Low Island
- Low Island with lighthouse
- Interactive map of Low Island

Geography
- Location: Coral Sea
- Coordinates: 16°23′3″S 145°33′36″E﻿ / ﻿16.38417°S 145.56000°E
- Archipelago: Low Isles
- Area: 0.02 km^{2} (0.0077 sq mi)

Administration
- Australia
- State: Queensland
- Shire of Douglas

Demographics
- Population: 2

= Low Island (Queensland) =

Island in Queensland, Australia

Low Island is an island lying about 25 km north-east of Port Douglas in Trinity Bay, North Queensland. It is around 2 hectares or 0.02 square km in size.
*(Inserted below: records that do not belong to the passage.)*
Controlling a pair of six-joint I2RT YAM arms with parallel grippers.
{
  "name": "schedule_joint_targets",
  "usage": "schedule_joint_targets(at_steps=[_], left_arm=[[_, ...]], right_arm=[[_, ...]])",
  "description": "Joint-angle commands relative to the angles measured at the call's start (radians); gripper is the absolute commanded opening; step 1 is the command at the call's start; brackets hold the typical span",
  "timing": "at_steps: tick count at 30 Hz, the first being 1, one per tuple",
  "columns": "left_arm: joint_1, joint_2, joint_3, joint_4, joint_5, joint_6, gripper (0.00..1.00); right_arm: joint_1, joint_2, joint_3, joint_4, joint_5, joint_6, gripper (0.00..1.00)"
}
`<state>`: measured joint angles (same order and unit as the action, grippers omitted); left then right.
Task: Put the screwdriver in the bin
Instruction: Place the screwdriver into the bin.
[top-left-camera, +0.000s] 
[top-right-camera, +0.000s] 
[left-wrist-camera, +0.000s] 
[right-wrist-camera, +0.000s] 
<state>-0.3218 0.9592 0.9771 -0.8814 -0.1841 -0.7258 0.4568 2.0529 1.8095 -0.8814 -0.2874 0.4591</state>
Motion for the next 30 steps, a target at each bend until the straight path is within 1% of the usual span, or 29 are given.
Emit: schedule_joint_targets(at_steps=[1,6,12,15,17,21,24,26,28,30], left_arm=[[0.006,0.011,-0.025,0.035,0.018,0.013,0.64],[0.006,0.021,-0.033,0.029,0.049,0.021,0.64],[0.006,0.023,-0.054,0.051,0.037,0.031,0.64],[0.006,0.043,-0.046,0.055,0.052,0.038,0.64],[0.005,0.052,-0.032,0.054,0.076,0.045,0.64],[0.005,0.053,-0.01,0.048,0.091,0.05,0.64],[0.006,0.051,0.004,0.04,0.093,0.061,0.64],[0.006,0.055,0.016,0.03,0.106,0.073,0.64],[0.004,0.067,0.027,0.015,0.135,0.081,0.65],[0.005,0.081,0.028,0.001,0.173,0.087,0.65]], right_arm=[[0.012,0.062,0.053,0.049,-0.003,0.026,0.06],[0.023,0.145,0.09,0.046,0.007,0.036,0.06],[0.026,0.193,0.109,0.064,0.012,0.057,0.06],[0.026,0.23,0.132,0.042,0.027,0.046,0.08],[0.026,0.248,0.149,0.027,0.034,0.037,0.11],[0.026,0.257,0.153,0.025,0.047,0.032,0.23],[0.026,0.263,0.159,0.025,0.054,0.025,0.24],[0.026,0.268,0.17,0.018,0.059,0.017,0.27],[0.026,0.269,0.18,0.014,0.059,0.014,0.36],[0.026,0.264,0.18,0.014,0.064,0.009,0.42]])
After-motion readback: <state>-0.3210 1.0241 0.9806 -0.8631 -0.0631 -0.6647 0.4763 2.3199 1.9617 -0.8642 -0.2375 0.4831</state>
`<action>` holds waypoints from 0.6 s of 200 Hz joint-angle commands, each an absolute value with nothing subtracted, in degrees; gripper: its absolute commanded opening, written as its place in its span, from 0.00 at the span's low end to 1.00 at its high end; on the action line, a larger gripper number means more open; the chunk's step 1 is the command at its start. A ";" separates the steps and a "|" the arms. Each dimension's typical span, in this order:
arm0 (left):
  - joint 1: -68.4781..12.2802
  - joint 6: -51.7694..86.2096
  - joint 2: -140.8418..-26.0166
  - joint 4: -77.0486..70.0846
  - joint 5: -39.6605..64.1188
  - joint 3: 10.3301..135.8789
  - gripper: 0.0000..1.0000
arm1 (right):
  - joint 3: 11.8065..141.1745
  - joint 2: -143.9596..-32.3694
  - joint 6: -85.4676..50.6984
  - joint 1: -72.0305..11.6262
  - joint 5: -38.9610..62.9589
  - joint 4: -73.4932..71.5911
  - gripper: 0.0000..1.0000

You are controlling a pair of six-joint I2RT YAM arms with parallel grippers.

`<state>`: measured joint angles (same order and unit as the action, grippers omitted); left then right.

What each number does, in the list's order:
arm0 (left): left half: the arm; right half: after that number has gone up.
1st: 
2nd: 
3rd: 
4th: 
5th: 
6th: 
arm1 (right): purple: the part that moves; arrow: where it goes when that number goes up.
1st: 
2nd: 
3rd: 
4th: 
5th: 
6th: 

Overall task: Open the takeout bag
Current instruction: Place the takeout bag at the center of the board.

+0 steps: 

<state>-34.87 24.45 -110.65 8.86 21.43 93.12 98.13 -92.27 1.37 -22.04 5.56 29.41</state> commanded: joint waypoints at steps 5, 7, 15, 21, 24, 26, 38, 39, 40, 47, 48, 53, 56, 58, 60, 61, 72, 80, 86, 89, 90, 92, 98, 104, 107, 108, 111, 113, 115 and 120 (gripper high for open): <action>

It is part of the Low Isles, along with Woody Island, an uninhabited coral cay covered in thick tidal mangroves and protected as a wildlife sanctuary. The isles are surrounded by 55 acre of reef. The Low Islets are a Marine National Park Zone.

Day visitors come to the island on a regular basis via a number of commercial operators. There is a lagoon where private vessels can moor or anchor outside the reef protection markers overnight, but there is no overnight accommodation on the island. There is a weather station and an active lighthouse (named Low Isles Light). No fishing is allowed in the lagoon or within a buffer zone around the islands. Motorised water sports are not permitted in the locality. There is a 6 knot limit. No open fires of any sort or dogs are permitted on either island, and no island access between sunset and sunrise.

The island's only permanent population are the caretaker and their family who act as the islets groundskeepers, maintaining the buildings and raking the coral rubble Low Isles Heritage Walk. The last lighthouse keepers left in 1993 when the light was automated.

==History==
The islands were first observed by Captain James Cook in 1770 and described as "a small low island"

The light house was erected in 1877 and automated in 1993. The lighthouse is constructed from a timber frame with a galvanised sheath.

The first detailed study of corals and reef formation was conduced at low isles in 1928 by a European lead expedition.

In 1979 the first commercial day boat to low isles, the Martin Cash, was opened by Jim and Jo Wallace.

On 4 September 2006, Steve Irwin was killed by a stingray on Batt Reef to the east of Low Island. He was rushed to Low Island where he was pronounced dead.